A conversation with a friend in class today led me to write this post.
It started with a remark on the professor's style of writing.(He pressed the chalk so hard that I felt sorry for the poor board.)This got us to wade into a stream of reminisces about the different teachers we'd had since school, the way they wrote, the way they intoned certain words......(This friend actually adopts the same tone as his teacher when he's trying to remember a formula and vouches for the method.)

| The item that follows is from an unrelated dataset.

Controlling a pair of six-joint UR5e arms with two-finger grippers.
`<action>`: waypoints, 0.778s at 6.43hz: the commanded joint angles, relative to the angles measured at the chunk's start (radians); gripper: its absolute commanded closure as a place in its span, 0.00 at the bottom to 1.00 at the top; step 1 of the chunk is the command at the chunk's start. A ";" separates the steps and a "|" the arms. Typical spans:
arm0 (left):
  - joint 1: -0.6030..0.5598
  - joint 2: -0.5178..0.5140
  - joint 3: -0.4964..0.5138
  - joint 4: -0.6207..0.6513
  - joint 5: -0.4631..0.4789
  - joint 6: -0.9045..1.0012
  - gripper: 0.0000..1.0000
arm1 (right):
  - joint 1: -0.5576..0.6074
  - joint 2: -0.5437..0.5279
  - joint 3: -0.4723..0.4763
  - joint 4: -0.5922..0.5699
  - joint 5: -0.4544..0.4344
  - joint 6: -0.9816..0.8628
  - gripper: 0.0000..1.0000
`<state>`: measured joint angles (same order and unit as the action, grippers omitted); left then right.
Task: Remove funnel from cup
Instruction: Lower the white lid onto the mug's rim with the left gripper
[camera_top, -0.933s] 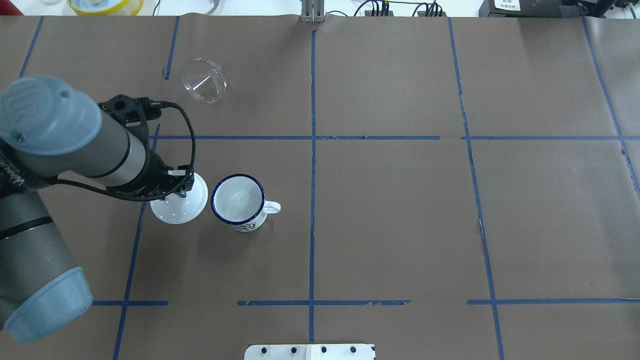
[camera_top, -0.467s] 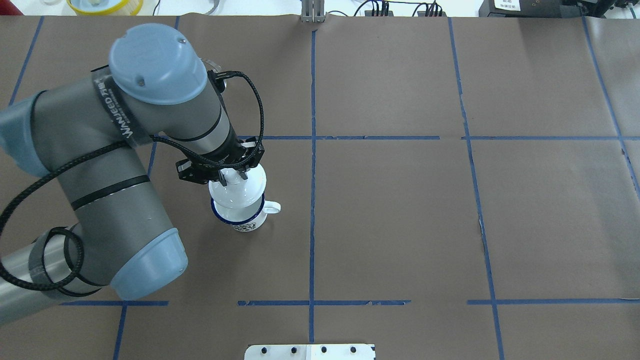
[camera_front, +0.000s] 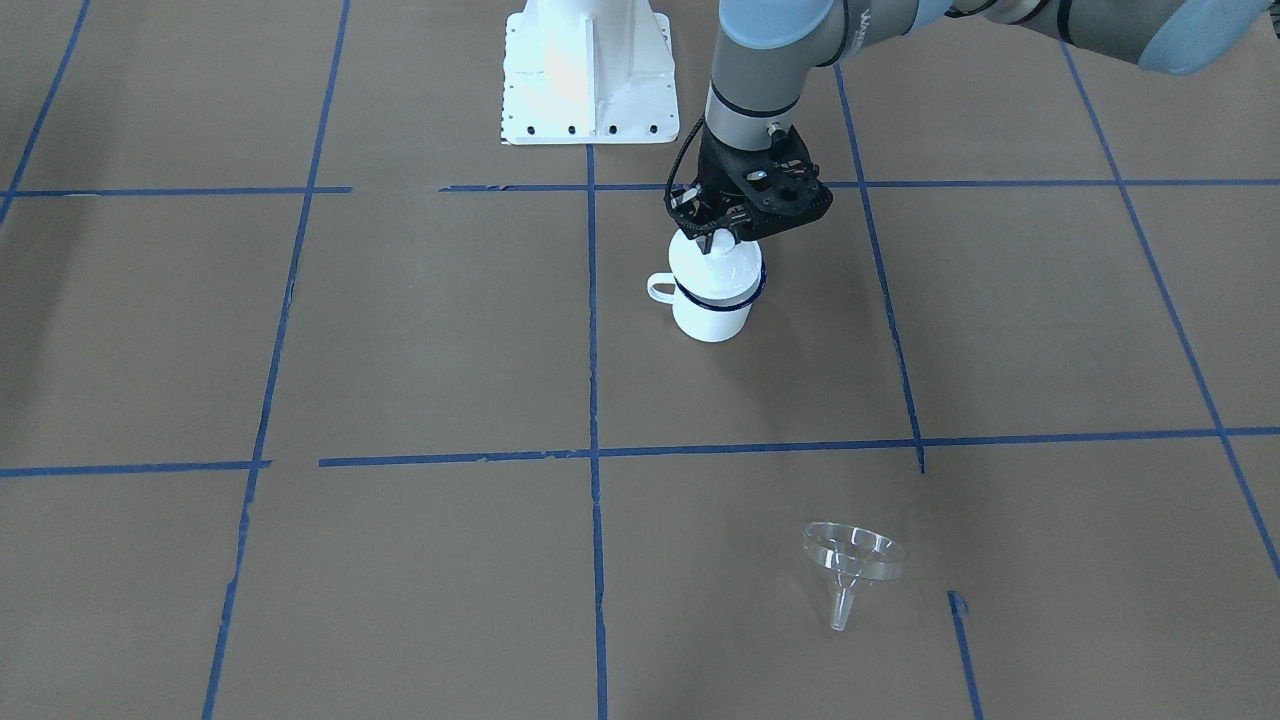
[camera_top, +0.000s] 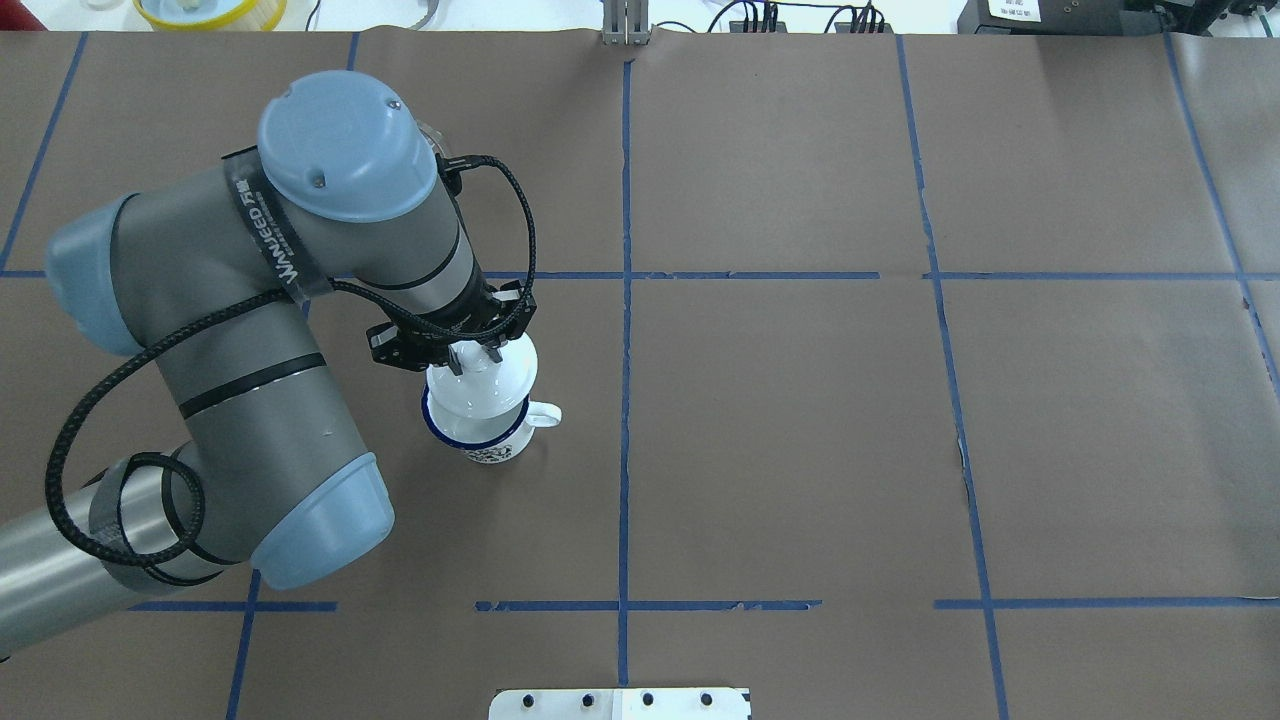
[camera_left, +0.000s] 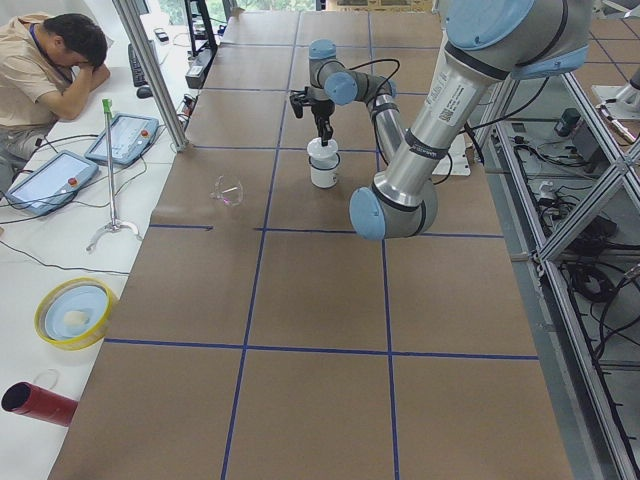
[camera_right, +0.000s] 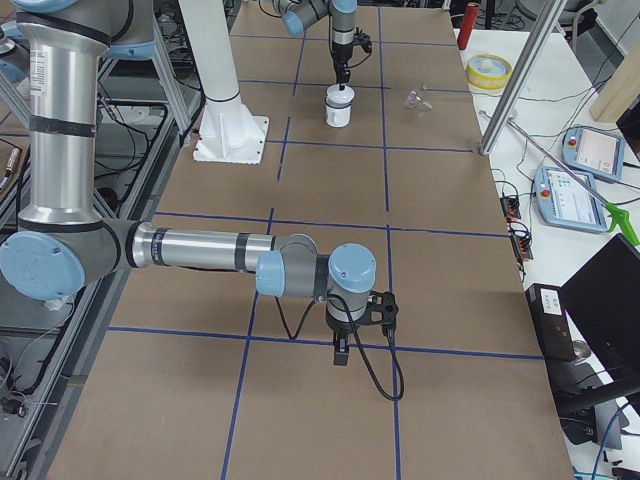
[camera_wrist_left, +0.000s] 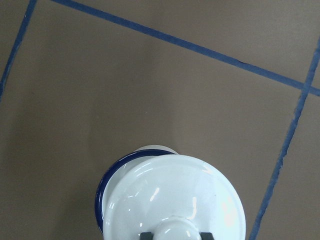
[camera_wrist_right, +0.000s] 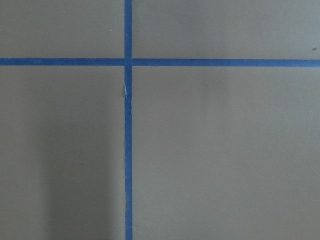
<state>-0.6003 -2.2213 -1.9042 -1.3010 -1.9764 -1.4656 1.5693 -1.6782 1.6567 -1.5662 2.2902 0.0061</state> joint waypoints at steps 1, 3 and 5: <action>0.007 0.018 0.004 -0.012 0.001 0.001 1.00 | 0.000 0.000 0.000 0.000 0.000 0.000 0.00; 0.025 0.018 0.007 -0.014 0.036 0.001 1.00 | 0.000 0.000 0.000 0.000 0.000 0.000 0.00; 0.027 0.018 0.007 -0.014 0.036 0.001 1.00 | 0.000 0.000 -0.002 0.000 0.000 0.000 0.00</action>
<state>-0.5750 -2.2028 -1.8976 -1.3145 -1.9430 -1.4650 1.5693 -1.6782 1.6564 -1.5662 2.2902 0.0061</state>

Later as I reflected on the conversation I was struck by how vividly we remember a few chosen incidents or (for lack of a better word)facts and forget the rest. I don't count "memorable days" which I'll return to, but later. These are ostensibly unremarkable days. I can't even give an example here, because they truly have nothing worth remembering. Or do they? I mean, the fact that we remember them proves that there is something to them, after all.

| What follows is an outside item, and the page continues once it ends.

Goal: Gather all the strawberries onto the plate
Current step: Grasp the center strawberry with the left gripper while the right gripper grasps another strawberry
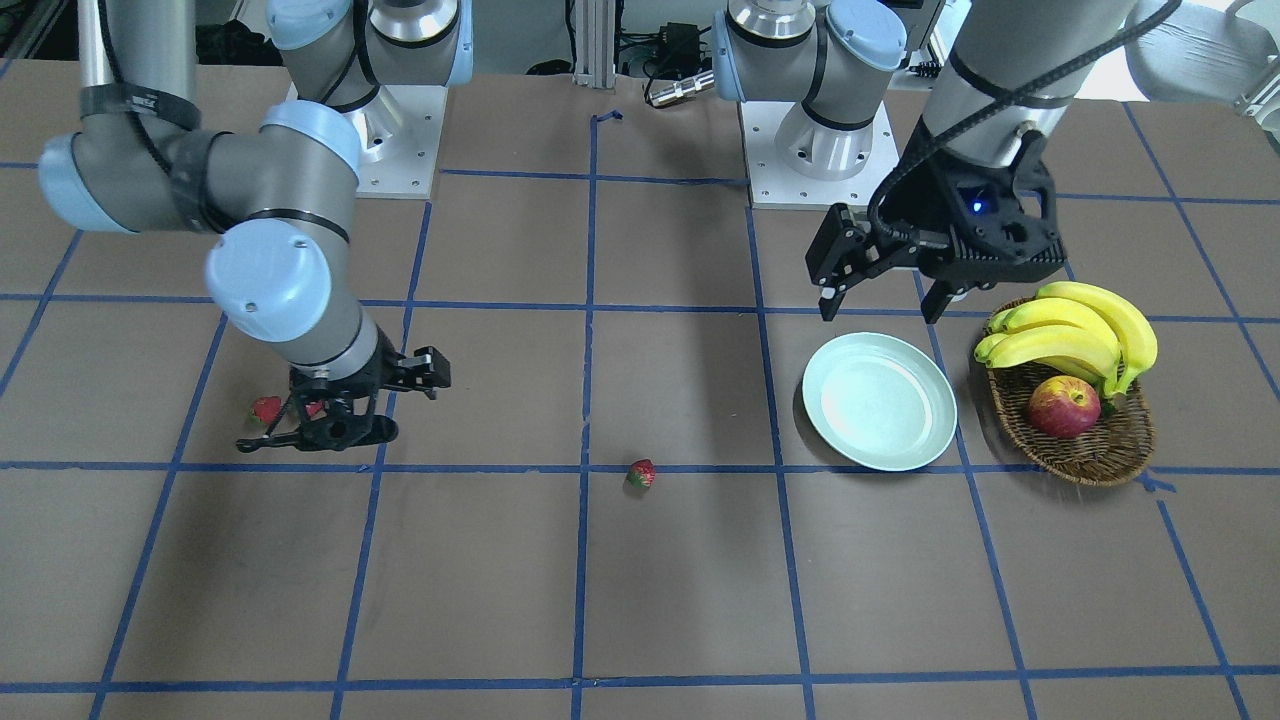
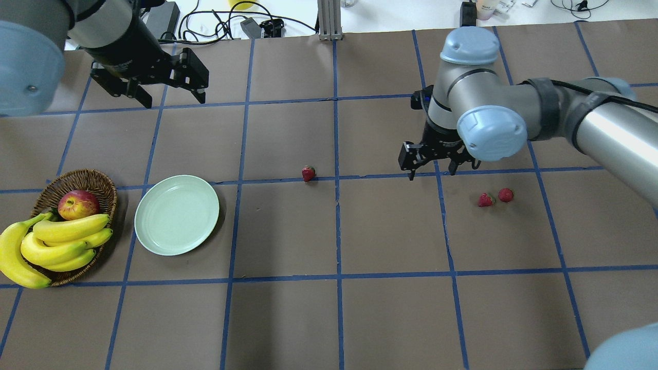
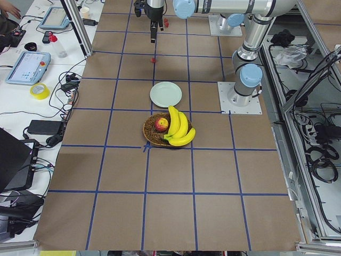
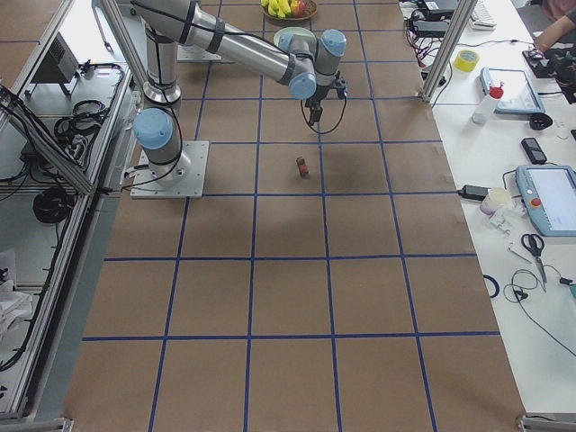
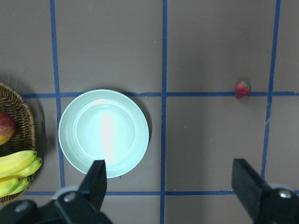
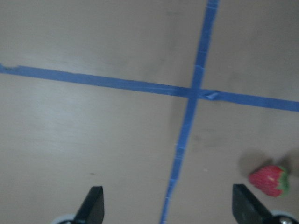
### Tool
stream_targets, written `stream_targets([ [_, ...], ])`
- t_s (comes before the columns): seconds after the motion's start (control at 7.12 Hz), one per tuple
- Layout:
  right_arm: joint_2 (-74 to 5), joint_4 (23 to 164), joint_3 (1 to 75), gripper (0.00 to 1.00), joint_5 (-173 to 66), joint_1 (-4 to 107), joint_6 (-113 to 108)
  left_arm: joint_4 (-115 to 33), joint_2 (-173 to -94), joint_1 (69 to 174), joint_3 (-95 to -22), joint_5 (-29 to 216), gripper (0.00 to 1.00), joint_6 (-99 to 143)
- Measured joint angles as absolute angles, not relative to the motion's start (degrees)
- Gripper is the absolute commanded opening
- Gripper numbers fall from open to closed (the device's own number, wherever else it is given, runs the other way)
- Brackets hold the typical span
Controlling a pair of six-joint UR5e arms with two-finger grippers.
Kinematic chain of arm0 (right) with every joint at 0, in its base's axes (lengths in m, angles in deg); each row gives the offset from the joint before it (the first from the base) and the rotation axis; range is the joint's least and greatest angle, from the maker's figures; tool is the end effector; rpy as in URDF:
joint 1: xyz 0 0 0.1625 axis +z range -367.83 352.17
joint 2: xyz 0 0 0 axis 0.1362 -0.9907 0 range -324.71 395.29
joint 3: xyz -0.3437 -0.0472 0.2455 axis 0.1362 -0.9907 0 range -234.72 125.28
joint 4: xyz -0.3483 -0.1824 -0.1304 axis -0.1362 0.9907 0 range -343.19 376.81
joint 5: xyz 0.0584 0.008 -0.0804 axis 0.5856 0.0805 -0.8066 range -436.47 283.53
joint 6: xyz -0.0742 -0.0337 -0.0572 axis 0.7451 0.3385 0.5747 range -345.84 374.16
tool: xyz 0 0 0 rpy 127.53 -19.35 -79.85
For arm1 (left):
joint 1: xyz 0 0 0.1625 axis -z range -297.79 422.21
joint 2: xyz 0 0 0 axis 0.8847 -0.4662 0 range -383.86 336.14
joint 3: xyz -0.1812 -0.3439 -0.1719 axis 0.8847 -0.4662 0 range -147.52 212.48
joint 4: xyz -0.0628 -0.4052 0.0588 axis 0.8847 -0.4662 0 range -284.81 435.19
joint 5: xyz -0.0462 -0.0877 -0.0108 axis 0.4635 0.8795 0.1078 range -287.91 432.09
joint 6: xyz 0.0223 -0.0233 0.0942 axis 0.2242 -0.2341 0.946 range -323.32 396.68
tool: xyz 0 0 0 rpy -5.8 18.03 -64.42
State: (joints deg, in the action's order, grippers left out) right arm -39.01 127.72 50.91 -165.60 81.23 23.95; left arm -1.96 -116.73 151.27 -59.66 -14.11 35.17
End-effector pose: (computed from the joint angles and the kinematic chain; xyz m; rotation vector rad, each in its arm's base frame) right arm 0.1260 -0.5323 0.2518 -0.2367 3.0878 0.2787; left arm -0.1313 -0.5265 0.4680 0.0589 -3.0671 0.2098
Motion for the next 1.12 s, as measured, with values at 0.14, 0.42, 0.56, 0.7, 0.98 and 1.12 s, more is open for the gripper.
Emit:
stream_targets([
  [0.14, -40.4, 128.8, 53.5, 0.96, -166.8, 76.5, 31.4, 4.6, -118.8, 152.6, -63.7, -13.1, 0.94, 34.0],
  [0.42, -41.2, 133.0, 57.3, 0.95, -167.9, 68.8, 45.1, 19.3, -125.4, 155.8, -70.2, -12.7, 0.93, 33.3],
  [0.56, -41.3, 135.0, 58.6, 0.95, -167.8, 66.2, 51.5, 24.5, -129.3, 157.8, -71.3, -12.8, 0.93, 33.1],
  [0.7, -41.4, 137.7, 60.1, 0.95, -167.4, 64.9, 58.9, 28.9, -132.9, 159.9, -71.7, -12.9, 0.91, 32.9],
  [0.98, -41.2, 148.1, 64.8, 0.95, -166.7, 64.0, 74.9, 35.1, -138.8, 162.5, -71.5, -13.4, 0.90, 31.2],
  [1.12, -41.1, 153.9, 67.8, 0.93, -166.1, 63.9, 80.2, 36.6, -140.7, 164.1, -71.4, -13.6, 0.86, 28.5],
])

Other things (like remembering the way some teacher wrote on the board or the way they signed in your notebook)leave me equally baffled. Is it about how long you are exposed to a phenomenon? Just what is it about things that determines whether we remember them or not?
Coming to the "memorable days" in our life - there too, we really don't remember each and every single minute of the day. Only the important bits.Maybe like how the toothpaste fell off the brush in the morning?!
Then again, there are other things. Listening to a new song the other day, I tried to sing along and play it till I knew all the lyrics by heart. Five repetitions later, my patience ran out. But I know of several songs, advertisement jingles (intentional memory adhesiveness) and such like that I've memorized (mostly
sub-consciously)having only listened to them a couple of times.
It would be wonderful if we could come up with a solution to this mystery. Imagine- no student would forget anything (s)he read before an exam. Court witnesses would have perfect testimony.Phone numbers, car license plates, events witnessed,you name it!